The Five-year Results of the Initial Clinical Trial of MammoSite Balloon Brachytherapy for Partial Breast Irradiation in Early-Stage Breast Cancer involving 43 patients7 shows:
  • No local recurrences.
  • 83.3% of patients had good/excellent cosmetic results.
  • 100% of patients would recommend MammoSite targeted radiation therapy to a friend or family member.
  • 100% of patients would use MammoSite targeted radiation therapy if they had to do it over.

The safety and effectiveness of the MammoSite® radiation therapy system (RTS), MammmoSite® ML radiation therapy system and the Contura® applicator as a replacement for whole breast irradiation in the treatment of breast cancer has not been established.

References:
1. King TA, Bolton JS, Kuske RR, et al.
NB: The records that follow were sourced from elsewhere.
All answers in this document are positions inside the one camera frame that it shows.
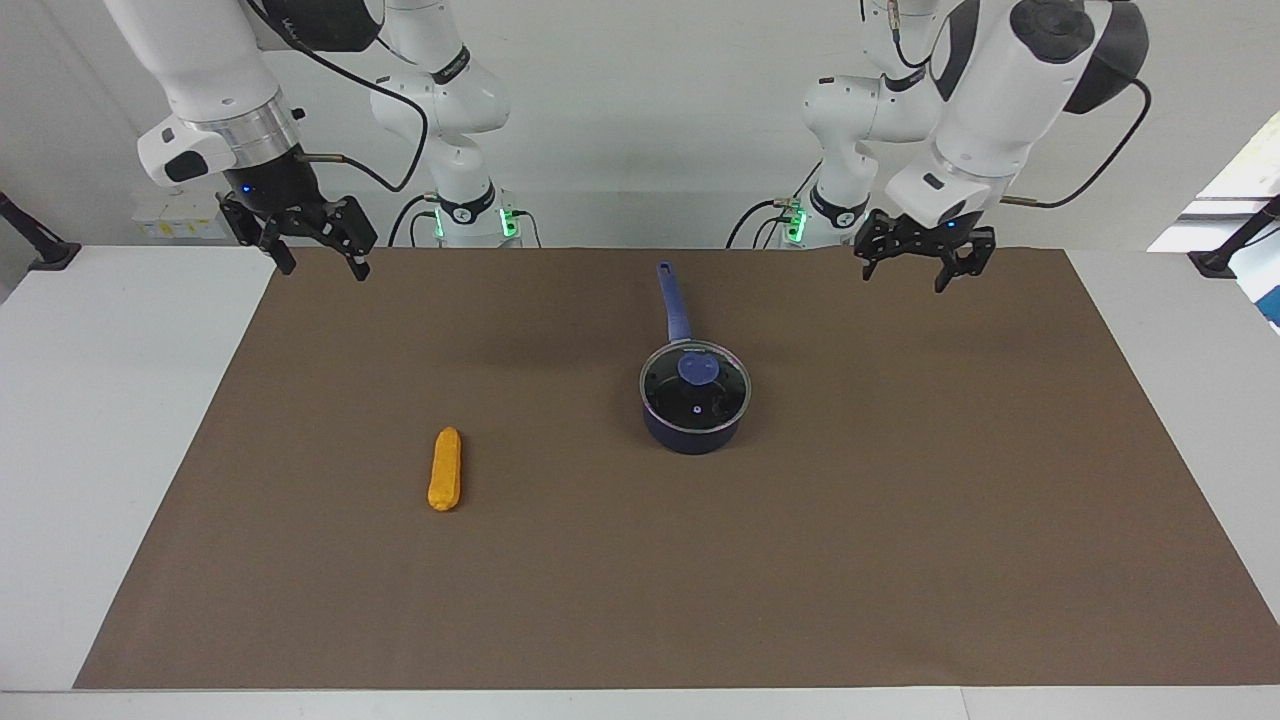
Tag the glass lid with blue knob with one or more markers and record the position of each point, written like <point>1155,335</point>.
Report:
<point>695,385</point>

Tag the brown table mat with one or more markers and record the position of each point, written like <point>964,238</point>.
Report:
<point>640,560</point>

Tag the black clamp stand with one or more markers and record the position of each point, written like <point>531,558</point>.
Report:
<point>45,250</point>
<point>1225,255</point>

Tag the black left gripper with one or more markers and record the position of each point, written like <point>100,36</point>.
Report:
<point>925,235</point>

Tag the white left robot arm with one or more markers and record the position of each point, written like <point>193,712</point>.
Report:
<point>985,110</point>

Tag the white wall socket box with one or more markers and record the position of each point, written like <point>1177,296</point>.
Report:
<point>160,225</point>

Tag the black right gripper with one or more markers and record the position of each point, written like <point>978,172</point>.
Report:
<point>285,195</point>

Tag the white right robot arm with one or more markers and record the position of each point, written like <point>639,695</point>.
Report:
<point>200,60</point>

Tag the light blue box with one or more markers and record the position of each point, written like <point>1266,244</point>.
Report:
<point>1268,300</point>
Long-term results of wide-field brachytherapy as the sole method of radiation therapy after segmental mastectomy for Tis1,2 breast cancer. Am J Surg. 2000; 180:299-304.
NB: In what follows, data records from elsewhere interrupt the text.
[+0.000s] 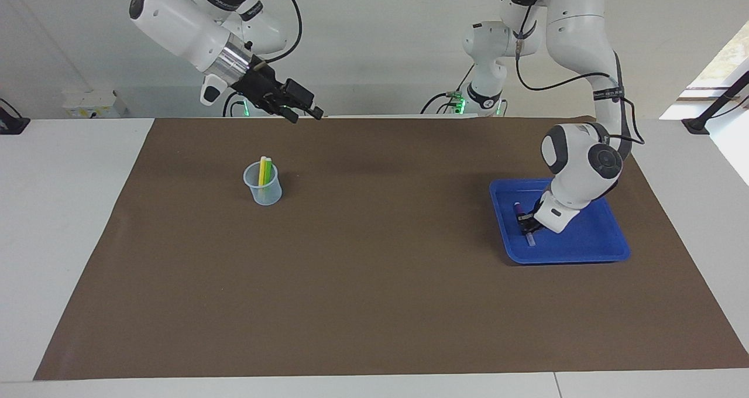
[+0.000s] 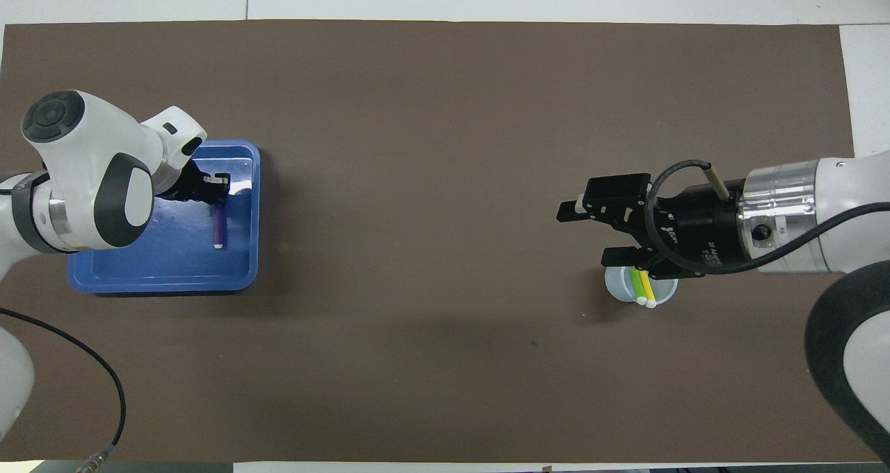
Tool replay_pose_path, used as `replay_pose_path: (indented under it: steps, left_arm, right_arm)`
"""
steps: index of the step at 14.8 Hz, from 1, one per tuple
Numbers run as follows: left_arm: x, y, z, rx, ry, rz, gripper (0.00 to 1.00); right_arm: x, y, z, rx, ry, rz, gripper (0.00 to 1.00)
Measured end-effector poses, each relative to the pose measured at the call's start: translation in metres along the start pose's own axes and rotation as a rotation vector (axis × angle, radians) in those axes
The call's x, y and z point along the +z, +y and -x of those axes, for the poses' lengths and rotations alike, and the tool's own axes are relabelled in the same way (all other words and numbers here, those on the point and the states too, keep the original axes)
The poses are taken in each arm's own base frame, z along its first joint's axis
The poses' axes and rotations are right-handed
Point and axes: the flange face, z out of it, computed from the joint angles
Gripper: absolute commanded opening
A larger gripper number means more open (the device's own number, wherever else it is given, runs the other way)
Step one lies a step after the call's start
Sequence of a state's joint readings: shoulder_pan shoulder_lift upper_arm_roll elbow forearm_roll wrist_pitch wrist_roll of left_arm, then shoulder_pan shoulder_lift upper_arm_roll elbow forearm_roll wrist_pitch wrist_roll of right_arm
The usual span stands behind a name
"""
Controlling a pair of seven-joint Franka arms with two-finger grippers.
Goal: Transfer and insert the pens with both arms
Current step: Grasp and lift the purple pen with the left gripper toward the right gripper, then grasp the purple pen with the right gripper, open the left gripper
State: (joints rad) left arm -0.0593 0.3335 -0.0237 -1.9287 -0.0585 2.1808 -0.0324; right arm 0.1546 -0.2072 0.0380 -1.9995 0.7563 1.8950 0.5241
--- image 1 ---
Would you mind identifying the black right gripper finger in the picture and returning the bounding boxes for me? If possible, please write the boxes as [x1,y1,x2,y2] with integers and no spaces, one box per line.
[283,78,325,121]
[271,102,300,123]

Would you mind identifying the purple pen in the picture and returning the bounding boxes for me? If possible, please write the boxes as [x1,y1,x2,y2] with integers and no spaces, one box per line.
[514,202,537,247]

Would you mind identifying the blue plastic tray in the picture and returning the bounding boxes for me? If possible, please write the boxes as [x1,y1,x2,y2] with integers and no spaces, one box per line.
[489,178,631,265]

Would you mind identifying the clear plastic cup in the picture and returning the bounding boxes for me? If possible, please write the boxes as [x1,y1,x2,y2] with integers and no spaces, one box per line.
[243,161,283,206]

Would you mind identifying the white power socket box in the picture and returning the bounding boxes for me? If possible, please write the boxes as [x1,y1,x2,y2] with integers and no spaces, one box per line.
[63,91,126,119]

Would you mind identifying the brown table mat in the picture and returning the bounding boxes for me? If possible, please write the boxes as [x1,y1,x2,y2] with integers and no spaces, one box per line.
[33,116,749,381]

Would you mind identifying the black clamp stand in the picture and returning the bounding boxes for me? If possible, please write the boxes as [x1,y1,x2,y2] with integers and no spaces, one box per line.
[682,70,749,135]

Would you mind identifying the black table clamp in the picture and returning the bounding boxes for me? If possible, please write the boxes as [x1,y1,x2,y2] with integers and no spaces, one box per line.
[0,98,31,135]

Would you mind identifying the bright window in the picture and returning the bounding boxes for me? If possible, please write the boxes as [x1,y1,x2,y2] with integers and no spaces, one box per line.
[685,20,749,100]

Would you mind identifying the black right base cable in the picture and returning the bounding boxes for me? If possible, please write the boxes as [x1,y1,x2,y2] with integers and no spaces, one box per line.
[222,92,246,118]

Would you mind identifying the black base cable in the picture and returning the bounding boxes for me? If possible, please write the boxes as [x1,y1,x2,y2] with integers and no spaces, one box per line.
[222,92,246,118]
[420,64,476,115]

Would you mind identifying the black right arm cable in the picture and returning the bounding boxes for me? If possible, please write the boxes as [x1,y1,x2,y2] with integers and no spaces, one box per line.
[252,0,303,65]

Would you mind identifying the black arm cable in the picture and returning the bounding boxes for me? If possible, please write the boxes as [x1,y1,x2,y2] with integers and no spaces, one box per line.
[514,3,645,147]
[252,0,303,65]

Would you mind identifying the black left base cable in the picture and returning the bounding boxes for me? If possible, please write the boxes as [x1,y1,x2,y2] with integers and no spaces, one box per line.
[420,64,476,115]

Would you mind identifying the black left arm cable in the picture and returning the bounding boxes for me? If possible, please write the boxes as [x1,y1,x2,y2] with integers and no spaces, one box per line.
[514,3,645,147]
2. Shah C, Badiyan S, Ben Wilkinson J, Vicini F, Beitsch P, Keisch M, Arthur D, Lyden M. Treatment Efficacy With Accelerated Partial Breast Irradiation (APBI): Final Analysis of the American Society of Breast Surgeons MammoSite Breast Brachytherapy Registry Trial. Ann Surg Oncol. 2013 Aug 22. [Epub ahead of print] PubMed PMID: 23975302
3. LuSM, ScanderbegDJ, BarnaP, YasharW, YasharC .Evaluation of Two Intracavitary high-dose-rate Brachytherapy Devices for Irradiating Additional and Irregularly Shaped Volumes of Breast Tissue. Article In Press Medical Dosimetry (2011),p3.
4. 05/27/11 – Technical Information Bulletin regarding the National Surgical Adjuvant Breast and Bowel Project (NSABP) and the Radiation Therapy and Oncology Group (RTOG) issued amendment #5 to the current NSABP-39/RTOG 0413 Phase III study
5. Edmundson, GK, Vicini FA, Chen PY, Mitchell C, Martinez AA. Dosimetric Characteristics of the MammoSite RTS, A New Breast Brachytherapy Applicator. Int J. Radiation Oncology Biol. Phys. 52: 1132-1139; 2002
6.Data on file - based on sales history from 2005-2016
7.Benitez PR, Keisch ME, Vicini F, Stolier A, Scroggins T, Walker A, et al. Five-year results: the initial clinical trial of MammoSite balloon brachytherapy for partial breast irradiation in early-stage breast cancer. Am J Surg 2007;194:456-62
8. All clinical data used to support this 5-Day Targeted Therapy system claim was was derived from use of the MammoSite® system.